What the task requires> Repeat the whole of the data, keeping every detail the same.

Information provided>

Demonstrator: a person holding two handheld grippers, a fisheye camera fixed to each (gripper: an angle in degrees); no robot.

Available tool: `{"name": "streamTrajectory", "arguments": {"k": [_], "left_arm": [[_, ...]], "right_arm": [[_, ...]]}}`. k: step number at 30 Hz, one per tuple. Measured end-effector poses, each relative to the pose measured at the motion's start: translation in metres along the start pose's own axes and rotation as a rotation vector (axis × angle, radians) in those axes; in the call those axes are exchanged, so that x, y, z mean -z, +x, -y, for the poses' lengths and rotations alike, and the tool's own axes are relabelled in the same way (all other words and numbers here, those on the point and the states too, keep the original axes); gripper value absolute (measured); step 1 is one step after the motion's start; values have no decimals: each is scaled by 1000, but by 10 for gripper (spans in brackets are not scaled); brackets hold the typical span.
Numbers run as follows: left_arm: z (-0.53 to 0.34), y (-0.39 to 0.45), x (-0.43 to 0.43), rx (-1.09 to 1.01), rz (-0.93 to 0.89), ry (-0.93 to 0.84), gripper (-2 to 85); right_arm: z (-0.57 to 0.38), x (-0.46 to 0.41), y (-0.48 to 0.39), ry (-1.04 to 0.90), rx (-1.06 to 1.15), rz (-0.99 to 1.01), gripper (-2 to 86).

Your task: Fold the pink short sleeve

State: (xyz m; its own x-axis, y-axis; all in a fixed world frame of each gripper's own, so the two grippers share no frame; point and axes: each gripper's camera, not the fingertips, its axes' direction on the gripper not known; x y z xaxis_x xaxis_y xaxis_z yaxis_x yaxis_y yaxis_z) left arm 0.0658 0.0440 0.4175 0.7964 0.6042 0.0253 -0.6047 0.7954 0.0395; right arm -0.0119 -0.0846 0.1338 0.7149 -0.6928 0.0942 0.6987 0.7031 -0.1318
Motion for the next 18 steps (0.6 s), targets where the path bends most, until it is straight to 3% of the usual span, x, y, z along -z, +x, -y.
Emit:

Response area>
Demonstrator: a person holding two handheld grippers, a fisheye camera fixed to each (gripper: an angle in degrees); no robot.

Available tool: `{"name": "streamTrajectory", "arguments": {"k": [_], "left_arm": [[_, ...]], "right_arm": [[_, ...]]}}`. k: step number at 30 Hz, one per tuple. Measured end-effector poses, each relative to the pose measured at the motion's start: translation in metres along the start pose's own axes and rotation as a rotation vector (axis × angle, radians) in those axes; in the call those axes are exchanged, so that x, y, z mean -z, +x, -y, for the poses' lengths and rotations alike, and the tool's own axes are relabelled in the same way (all other words and numbers here, those on the point and the states too, keep the original axes); gripper value absolute (measured); step 1 is one step after the motion's start; values have no decimals: each is scaled by 1000, but by 10 for gripper (spans in brackets are not scaled); brackets hold the typical span.
Numbers run as follows: left_arm: z (-0.53 to 0.34), y (-0.39 to 0.45), x (-0.43 to 0.43), rx (-1.09 to 1.01), rz (-0.93 to 0.89), ry (-0.93 to 0.84), gripper (-2 to 85); right_arm: z (-0.57 to 0.38), x (-0.46 to 0.41), y (-0.48 to 0.39), ry (-1.04 to 0.90), rx (-1.06 to 1.15), rz (-0.99 to 1.01), gripper (-2 to 86).

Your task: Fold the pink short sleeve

State: (xyz m; its own x-axis, y-axis; all in a fixed world frame of each gripper's own, so the two grippers share no frame; point and axes: each gripper's camera, not the fingertips, its axes' direction on the gripper not known; x y z xaxis_x xaxis_y xaxis_z yaxis_x yaxis_y yaxis_z) left arm 0.0658 0.0440 0.4175 0.7964 0.6042 0.0253 -0.6047 0.7954 0.0395; right arm -0.0119 -0.0846 0.1338 0.7149 -0.6928 0.0942 0.6987 0.7031 -0.1318
Motion for the next 18 steps (0.6 s), targets where the path bends most, until it is straight to 3% of the usual span, x, y, z along -z, +x, -y.
Emit:

No more output is expected for this exercise.